Cary, NC – We try to overhaul our website once a year. Wipe the slate clean a tell our story without any preconceptions. This year, we decided to go with a blog site, a CMS powered by WordPress.
The advantages are easy to enumerate:
- Low cost set-up
- Easy to maintain
- Professional look out of the box
- Well-connected to search
Here’s a little more detail in case your business is thinking about a new site in 2010.
WHAT’S A CMS?
CMS stands for Content Management System. It allows users to add content with little or no programming skills. Need to change a page? No problem if your website is built around a CMS. Enter the info and hit publish.
WordPress is the Number One blogging platform in the world. It’s open source (that means free) and has a large population of developers supporting it with upgrades to the code and special add-ons to accommodate almost any functionality.
THE GROWTH OF WORDPRESS
Over the last couple of years, more and more developers have been seeing the possibilities of WordPress as a CMS. Around the world, programmers have been extending the uses of WP to include video content, maps, e-commerce, real estate, social networking and portfolio sites.

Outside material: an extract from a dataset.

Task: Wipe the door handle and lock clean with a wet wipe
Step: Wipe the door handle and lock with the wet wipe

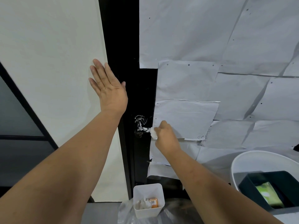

For the end user, most of this activity is visible in the growth of themes. Themes are skins over the WordPress installation that create an instant look and functionality for your site.
THEMES GO PREMIUM
A couple of years ago, most themes were free. They were an improvement over the standard WP theme (called Kubrick) but support was sketchy. As WordPress grew, free themers had a difficult time keeping current with the code. What looked pretty cool last year barely worked twelve months later.
In the last six months, the development community has switched over to Premium themes. In short, you now have to pay for the best themes. But competition has undercut the pricing – just last summer, we bought and installed one of the first really robust premium themes (called TV Elements). It cost about $100.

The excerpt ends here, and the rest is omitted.